マーガレットは集めた枝にライターで火をつける。
「しっかしサーニャ…ロゼッタ…一時間近く車ん中で地図と睨めっこしてないか?」
「あーロゼッタはよくある事だよ…呼んでくる?」
「おう、頼むわ。もうそろそろ飯準備する時間だしな」
サーニャは車に近づきガラスをコンコンとノックする。ロゼッタはかなり集中していたからかビクッと驚き目を丸くしてサーニャを見る。

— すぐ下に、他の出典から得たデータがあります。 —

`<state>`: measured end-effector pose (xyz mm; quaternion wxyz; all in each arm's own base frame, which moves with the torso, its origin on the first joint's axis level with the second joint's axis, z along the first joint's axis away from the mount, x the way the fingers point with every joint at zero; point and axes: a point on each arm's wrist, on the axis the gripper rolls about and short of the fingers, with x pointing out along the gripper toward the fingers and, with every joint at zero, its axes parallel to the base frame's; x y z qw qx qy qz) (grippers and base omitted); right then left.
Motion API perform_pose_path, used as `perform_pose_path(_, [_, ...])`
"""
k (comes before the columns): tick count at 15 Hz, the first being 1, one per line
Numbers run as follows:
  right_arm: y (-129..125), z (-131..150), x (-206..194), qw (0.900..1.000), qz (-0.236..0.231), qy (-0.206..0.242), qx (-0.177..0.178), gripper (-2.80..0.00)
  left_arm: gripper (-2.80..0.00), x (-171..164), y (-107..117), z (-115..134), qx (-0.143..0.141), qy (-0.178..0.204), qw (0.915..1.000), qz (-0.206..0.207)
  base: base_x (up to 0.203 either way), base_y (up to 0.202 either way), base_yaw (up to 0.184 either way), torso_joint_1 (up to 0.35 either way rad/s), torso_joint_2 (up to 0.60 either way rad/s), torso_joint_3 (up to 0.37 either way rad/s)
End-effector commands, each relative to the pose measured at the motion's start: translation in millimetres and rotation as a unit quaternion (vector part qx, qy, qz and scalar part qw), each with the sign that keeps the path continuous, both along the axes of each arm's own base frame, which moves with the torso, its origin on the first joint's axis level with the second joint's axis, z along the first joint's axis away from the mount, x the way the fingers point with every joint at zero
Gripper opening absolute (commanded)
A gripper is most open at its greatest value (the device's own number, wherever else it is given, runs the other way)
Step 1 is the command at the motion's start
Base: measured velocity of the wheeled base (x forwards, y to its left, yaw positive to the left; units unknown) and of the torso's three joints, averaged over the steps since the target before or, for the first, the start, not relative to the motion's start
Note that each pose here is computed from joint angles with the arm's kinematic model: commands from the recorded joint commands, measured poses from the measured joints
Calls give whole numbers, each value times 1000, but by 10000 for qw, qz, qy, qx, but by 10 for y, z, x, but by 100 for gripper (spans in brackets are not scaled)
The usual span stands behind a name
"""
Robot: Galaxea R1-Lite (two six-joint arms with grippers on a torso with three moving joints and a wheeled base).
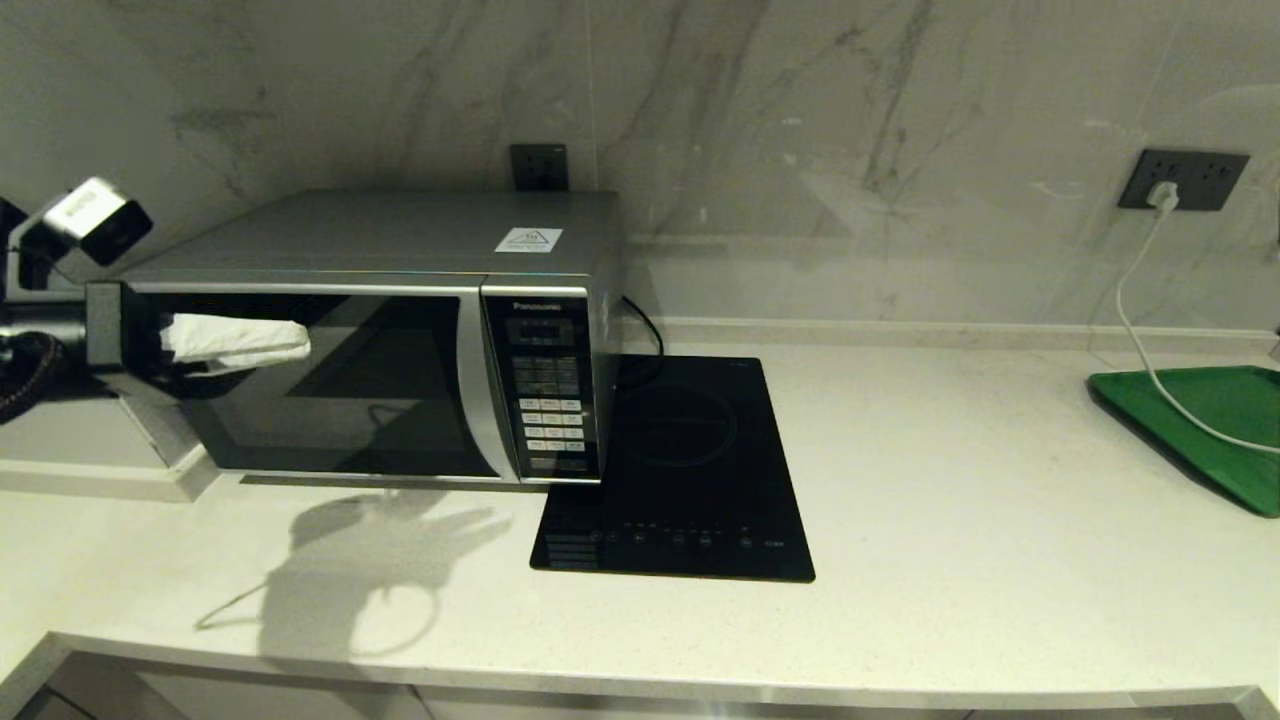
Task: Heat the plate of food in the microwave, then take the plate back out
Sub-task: Open the microwave oven
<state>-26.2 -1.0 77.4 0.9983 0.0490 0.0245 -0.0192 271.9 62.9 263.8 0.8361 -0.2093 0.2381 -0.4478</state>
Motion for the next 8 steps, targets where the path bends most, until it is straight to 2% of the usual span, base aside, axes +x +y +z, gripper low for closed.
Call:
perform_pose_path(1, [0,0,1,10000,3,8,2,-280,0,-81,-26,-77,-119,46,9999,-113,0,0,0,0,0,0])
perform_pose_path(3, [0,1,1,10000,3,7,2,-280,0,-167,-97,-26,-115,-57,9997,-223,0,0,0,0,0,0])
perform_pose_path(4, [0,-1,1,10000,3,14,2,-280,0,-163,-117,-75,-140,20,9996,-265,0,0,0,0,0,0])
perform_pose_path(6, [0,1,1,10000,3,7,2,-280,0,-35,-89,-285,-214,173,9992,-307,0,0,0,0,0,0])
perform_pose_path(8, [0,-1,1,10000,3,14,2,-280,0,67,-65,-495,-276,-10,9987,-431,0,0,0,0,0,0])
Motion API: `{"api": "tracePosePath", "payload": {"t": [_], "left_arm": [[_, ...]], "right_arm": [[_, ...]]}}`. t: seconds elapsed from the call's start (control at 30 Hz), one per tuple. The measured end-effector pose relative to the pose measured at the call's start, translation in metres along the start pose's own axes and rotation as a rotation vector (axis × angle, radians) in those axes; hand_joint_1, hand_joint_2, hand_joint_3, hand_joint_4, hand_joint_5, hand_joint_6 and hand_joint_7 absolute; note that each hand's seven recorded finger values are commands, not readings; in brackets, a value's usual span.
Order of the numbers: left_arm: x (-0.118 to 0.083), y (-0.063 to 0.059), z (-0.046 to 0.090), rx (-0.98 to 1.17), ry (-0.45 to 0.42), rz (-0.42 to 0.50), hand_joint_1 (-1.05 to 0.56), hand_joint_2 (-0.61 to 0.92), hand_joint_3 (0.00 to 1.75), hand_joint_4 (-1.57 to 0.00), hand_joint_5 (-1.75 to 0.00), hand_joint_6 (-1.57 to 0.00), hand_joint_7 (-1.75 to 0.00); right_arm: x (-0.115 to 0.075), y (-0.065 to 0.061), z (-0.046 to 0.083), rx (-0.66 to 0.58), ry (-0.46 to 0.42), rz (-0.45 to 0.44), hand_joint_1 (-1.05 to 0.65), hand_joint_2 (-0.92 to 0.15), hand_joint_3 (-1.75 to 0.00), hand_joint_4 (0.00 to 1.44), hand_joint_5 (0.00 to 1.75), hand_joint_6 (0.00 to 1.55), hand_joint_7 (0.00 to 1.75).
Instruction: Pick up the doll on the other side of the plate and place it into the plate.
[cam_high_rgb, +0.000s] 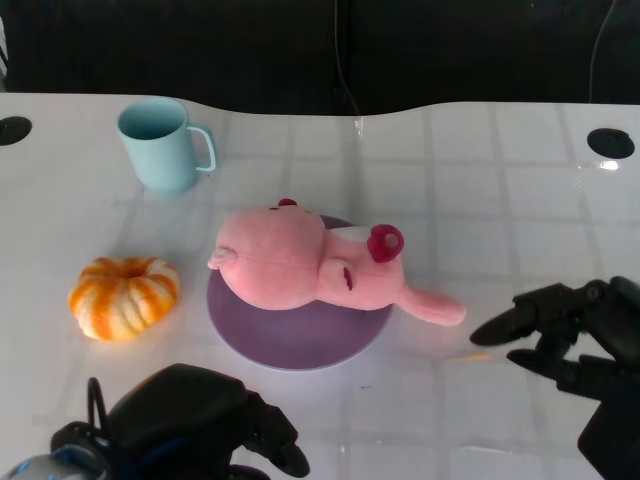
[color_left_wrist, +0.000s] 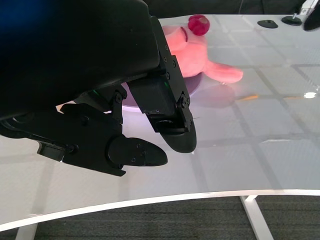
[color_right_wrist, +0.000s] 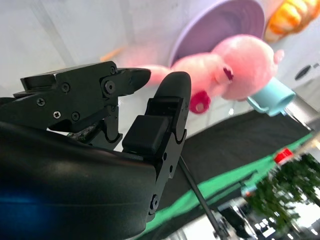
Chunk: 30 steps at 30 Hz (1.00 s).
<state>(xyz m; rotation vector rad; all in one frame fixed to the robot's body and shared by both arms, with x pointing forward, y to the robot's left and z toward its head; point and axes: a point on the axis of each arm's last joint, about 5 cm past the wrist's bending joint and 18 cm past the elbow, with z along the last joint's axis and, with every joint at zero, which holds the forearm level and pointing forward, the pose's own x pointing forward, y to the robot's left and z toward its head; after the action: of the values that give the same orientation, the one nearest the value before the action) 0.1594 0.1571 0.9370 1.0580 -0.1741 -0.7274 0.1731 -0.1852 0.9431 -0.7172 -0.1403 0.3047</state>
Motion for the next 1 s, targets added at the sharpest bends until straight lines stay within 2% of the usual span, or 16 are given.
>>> {"api": "tracePosePath", "payload": {"t": [0.03, 0.07, 0.1, 0.17, 0.27, 0.53, 0.7, 1.0], "left_arm": [[0.0, 0.0, -0.001, 0.002, 0.002, -0.001, -0.23, 0.92, 0.25, -0.76, -1.29, -1.09, -0.02], [0.0, 0.0, -0.003, 0.003, 0.007, -0.006, -0.23, 0.92, 0.25, -0.76, -1.29, -1.09, -0.02], [-0.001, -0.001, -0.003, 0.003, 0.01, -0.009, -0.23, 0.92, 0.24, -0.76, -1.29, -1.09, -0.02], [-0.001, -0.001, -0.004, 0.007, 0.004, -0.01, -0.23, 0.92, 0.24, -0.75, -1.27, -1.1, -0.02], [-0.001, -0.001, -0.004, 0.009, 0.003, -0.01, -0.24, 0.92, 0.24, -0.75, -1.25, -1.1, -0.02], [-0.002, -0.001, -0.005, 0.01, 0.003, -0.007, -0.23, 0.92, 0.24, -0.76, -1.21, -1.1, -0.02], [-0.002, 0.0, -0.005, 0.001, -0.002, -0.005, -0.22, 0.92, 0.25, -0.75, -1.28, -1.09, -0.02], [-0.002, 0.0, -0.006, -0.005, -0.009, 0.0, -0.23, 0.92, 0.26, -0.75, -1.24, -1.1, -0.02]], "right_arm": [[-0.001, 0.002, -0.001, 0.005, 0.006, 0.005, 0.08, -0.53, -0.99, 0.91, 1.33, 1.03, 0.73], [-0.001, 0.004, -0.002, 0.011, 0.01, 0.01, 0.08, -0.42, -1.19, 0.9, 1.48, 0.97, 0.94], [-0.001, 0.006, -0.004, 0.016, 0.014, 0.016, 0.07, -0.38, -1.27, 0.89, 1.57, 0.93, 1.07], [-0.001, 0.01, -0.007, 0.022, 0.01, 0.019, 0.05, -0.34, -1.35, 0.87, 1.71, 0.86, 1.3], [0.001, 0.014, -0.01, 0.024, 0.003, 0.008, 0.0, -0.33, -1.38, 0.86, 1.74, 0.81, 1.45], [0.004, 0.017, -0.013, 0.007, 0.015, 0.033, -0.05, -0.31, -1.37, 0.85, 1.75, 0.79, 1.49], [0.005, 0.018, -0.014, -0.003, 0.02, 0.037, -0.05, -0.31, -1.37, 0.86, 1.75, 0.79, 1.5], [0.006, 0.017, -0.013, -0.008, 0.02, 0.042, -0.06, -0.32, -1.36, 0.85, 1.75, 0.77, 1.48]]}}
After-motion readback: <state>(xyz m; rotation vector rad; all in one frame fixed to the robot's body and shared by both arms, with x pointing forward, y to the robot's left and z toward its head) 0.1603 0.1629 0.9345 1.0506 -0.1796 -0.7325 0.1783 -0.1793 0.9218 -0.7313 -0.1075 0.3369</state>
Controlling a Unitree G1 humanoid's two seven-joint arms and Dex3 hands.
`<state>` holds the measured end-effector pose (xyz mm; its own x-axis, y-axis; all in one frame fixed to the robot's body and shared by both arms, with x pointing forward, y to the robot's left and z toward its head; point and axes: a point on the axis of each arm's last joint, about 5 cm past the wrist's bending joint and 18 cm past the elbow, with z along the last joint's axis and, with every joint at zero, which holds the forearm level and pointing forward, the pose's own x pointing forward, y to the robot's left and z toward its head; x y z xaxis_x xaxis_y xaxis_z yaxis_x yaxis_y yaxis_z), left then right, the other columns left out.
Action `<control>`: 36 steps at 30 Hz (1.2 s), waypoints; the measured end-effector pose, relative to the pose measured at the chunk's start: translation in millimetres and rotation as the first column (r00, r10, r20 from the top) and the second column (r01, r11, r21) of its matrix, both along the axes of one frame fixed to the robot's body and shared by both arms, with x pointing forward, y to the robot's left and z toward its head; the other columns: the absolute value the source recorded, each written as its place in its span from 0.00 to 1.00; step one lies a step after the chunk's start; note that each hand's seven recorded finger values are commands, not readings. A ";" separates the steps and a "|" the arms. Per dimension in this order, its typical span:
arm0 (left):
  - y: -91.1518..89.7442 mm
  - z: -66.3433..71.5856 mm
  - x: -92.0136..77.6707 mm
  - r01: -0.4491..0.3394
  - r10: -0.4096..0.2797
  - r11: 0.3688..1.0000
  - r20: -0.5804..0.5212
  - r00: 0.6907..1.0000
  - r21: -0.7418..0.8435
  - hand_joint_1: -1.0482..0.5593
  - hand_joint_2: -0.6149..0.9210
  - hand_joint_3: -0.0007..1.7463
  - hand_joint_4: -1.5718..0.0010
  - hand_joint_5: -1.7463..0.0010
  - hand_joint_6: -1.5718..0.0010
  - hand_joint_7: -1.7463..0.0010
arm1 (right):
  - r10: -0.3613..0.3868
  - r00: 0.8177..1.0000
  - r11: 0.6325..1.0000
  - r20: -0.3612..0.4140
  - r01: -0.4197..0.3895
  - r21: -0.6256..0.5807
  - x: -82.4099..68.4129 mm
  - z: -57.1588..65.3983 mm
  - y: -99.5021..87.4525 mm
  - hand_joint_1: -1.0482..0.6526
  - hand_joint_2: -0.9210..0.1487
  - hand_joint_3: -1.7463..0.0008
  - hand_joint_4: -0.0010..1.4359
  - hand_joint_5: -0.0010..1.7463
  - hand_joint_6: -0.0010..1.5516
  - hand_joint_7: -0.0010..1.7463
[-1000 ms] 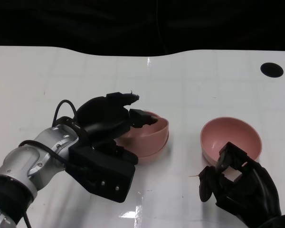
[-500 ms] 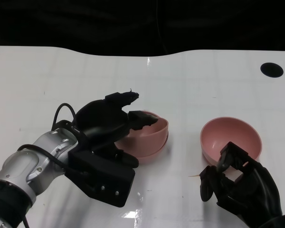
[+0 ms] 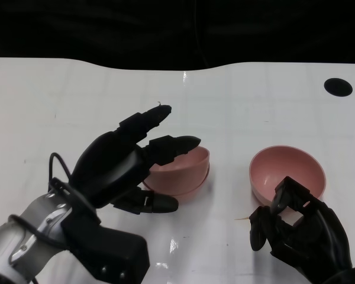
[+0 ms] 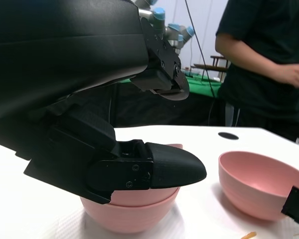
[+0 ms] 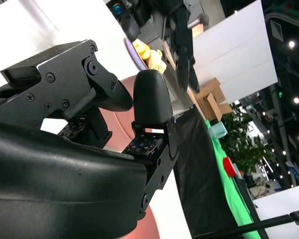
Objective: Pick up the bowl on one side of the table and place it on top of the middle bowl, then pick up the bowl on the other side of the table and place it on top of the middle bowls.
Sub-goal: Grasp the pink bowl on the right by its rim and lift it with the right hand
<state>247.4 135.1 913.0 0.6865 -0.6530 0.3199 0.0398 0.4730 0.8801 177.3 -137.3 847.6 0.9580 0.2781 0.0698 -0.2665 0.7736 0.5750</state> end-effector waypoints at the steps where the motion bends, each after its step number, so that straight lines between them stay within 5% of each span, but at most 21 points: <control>1: 2.0 -0.5 -2.4 -0.004 0.004 1.000 -0.005 1.000 -0.023 0.12 1.00 0.31 0.92 0.98 0.66 0.99 | -0.002 1.000 1.000 -0.006 0.002 0.000 -0.1 0.1 0.1 0.61 0.34 0.30 0.66 1.00 0.47 0.96; 6: 12.3 4.2 -14.7 -0.003 0.013 0.976 0.047 0.999 -0.218 0.22 1.00 0.22 0.84 0.94 0.59 0.97 | 0.001 1.000 1.000 -0.014 -0.001 0.002 0.2 2.0 0.0 0.62 0.34 0.29 0.66 1.00 0.46 0.98; 9: 15.1 13.0 -20.2 0.006 0.037 0.907 0.094 0.995 -0.422 0.44 1.00 0.10 0.64 0.85 0.47 0.94 | 0.004 1.000 1.000 -0.020 -0.004 0.005 0.3 2.5 -0.2 0.62 0.35 0.29 0.66 1.00 0.45 0.98; 11: 16.0 15.8 -25.4 0.008 0.056 0.849 0.105 0.993 -0.528 0.56 1.00 0.13 0.52 0.79 0.40 0.92 | 0.004 1.000 1.000 -0.020 -0.004 0.005 0.4 2.5 -0.3 0.62 0.35 0.29 0.66 1.00 0.45 0.98; 13: 20.0 17.5 -32.7 -0.013 0.074 0.794 0.075 0.994 -0.607 0.64 0.96 0.25 0.48 0.61 0.34 0.88 | 0.002 1.000 1.000 -0.020 -0.002 0.005 0.5 2.4 -0.6 0.62 0.35 0.29 0.66 1.00 0.45 0.98; 15: 24.7 19.6 -40.0 -0.044 0.062 0.732 0.002 0.998 -0.679 0.70 0.85 0.51 0.50 0.33 0.34 0.64 | 0.001 1.000 1.000 -0.021 -0.001 0.005 0.6 2.3 -0.9 0.62 0.35 0.29 0.66 1.00 0.45 0.98; 16: 27.2 20.4 -43.6 -0.063 0.048 0.698 -0.041 0.998 -0.713 0.74 0.80 0.64 0.51 0.20 0.40 0.43 | 0.003 1.000 1.000 -0.019 -0.002 0.007 0.7 2.1 -1.2 0.62 0.35 0.29 0.66 1.00 0.45 0.98; 19: 34.1 20.0 -52.6 -0.134 -0.036 0.575 -0.189 0.981 -0.807 0.79 0.76 0.86 0.42 0.02 0.47 0.08 | 0.004 1.000 1.000 -0.021 -0.004 0.009 0.7 1.5 -1.3 0.62 0.36 0.29 0.67 1.00 0.45 0.98; 23: 45.8 16.9 -67.4 -0.275 -0.193 0.389 -0.370 0.909 -0.879 0.78 0.75 0.96 0.33 0.00 0.44 0.00 | 0.004 1.000 1.000 -0.019 -0.004 0.009 1.0 1.8 -1.5 0.61 0.36 0.29 0.67 1.00 0.46 0.98; 27: 58.9 12.8 -82.6 -0.382 -0.325 0.291 -0.466 0.823 -0.877 0.77 0.79 0.92 0.32 0.00 0.44 0.00 | 0.006 1.000 1.000 -0.019 -0.006 0.006 1.1 1.9 -2.1 0.62 0.36 0.29 0.67 1.00 0.45 0.98; 32: 74.7 4.2 -97.8 -0.480 -0.434 0.283 -0.557 0.708 -0.830 0.76 0.86 0.89 0.32 0.00 0.45 0.00 | 0.006 1.000 1.000 -0.018 -0.006 -0.002 1.1 2.2 -3.4 0.62 0.37 0.29 0.67 1.00 0.46 0.97; 36: 82.4 -1.1 -100.5 -0.483 -0.477 0.329 -0.584 0.656 -0.811 0.76 0.88 0.88 0.32 0.00 0.45 0.00 | -0.006 1.000 1.000 0.005 0.006 -0.022 1.0 3.0 -4.0 0.63 0.35 0.28 0.66 1.00 0.45 0.97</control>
<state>146.9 217.5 911.9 0.9515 -0.2816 0.1239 0.3074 0.8540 -0.4198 178.3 -141.2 850.6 0.9594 0.2738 0.0684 -0.2644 0.7876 0.5566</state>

ロゼッタは「あはは…ごめんごめん…」と言った後かけていた眼鏡を外しドアを開け外に出る。
「何かいいのあった?」
「うーん…何も…町出てからそんなに経ってないし仕方ないんだろうけど…」
ロゼッタは魔法で焚き火の近くを囲むように四枚布を敷き、座る。
「夕飯なに?」
ロゼッタはマーガレットに聞いた。
「うーん…うちにあった缶詰しかないな…缶詰がいい人ー」
マーガレットはサーニャ達に質問した。だが誰も手を上げなかった。
「…だよなぁ…私もこの缶詰好きじゃないんだよなぁ…油っぽいし…食えなくはないけど不味い…」
ロゼッタはある事を思いつき、魔法で皿に置かれた川魚四匹と竹串を出す。
「なるほど、焼き魚か…そうだったな、最初からロゼッタに頼っとけばよかったな」
「うん、でも味は保証しないよ?」
ロゼッタはそう言いながら川魚を竹串に刺し一本ずつサーニャ達に渡す。サーニャ達は渡された川魚を焚き火の近くに突き刺し焼き上がるのを待つ。数分経つと川魚に焦げ目がつき食べるのには丁度いい頃合いになった。
サーニャは焼けた川魚を手に取る。
「あぁ…いい匂い…」
「それじゃあ…」
「「「「いっただっきまーす!」」」」
四人は焼けた川魚にかぶりつく。味はとても美味しく四人は思わず笑みが溢れる。
食べ終わり満足した後サーニャとミーナはテントの中で眠りについた。ロゼッタとマーガレットはのんびりと消えそうな焚き火を眺めていた。昼間より少し肌寒い。
「なんかのんびりしてていいね…」
ロゼッタはコーヒーの入ったコップを持ちながら言った。マーガレットはタバコに火をつけ吸いだす。
「そうだな…」
マーガレットも一口コーヒーを飲む。
「明日はどこ行くとか決まったか?」
「うん、とりあえず北に行ってみようかなって」
「そうか…。んー…私も疲れたし寝るわ…」
マーガレットはコップに入ったコーヒーを飲み切ると立ち上がり車の方へ歩いた。
「おやすみー」
ロゼッタはマーガレットにそう言った後焚き火を眺める。
「ゲホッ…ゲホッ…」
ロゼッタは口を手で押さえながら咳をする。
押さえていた手のひらを見ると微量の血がついていた。
「…はあ…またか…」
ロゼッタはそう言うとバッグの中から小瓶を出し中身を一気に飲む。小瓶の大きさは一口で中身が飲めるほどの大きさだ。
「…ゲホ…これやっぱまずい…」
小瓶の中身の不味さに再び咳が出る。
ロゼッタは悲しげな顔で焚き火を眺める。数分経つと焚き火は消え辺りは暗くなる。
「はぁ…寝よう…」
ロゼッタは立ち上がりコップに残ったコーヒーを焚き火にかけテントの中に入り眠りについた。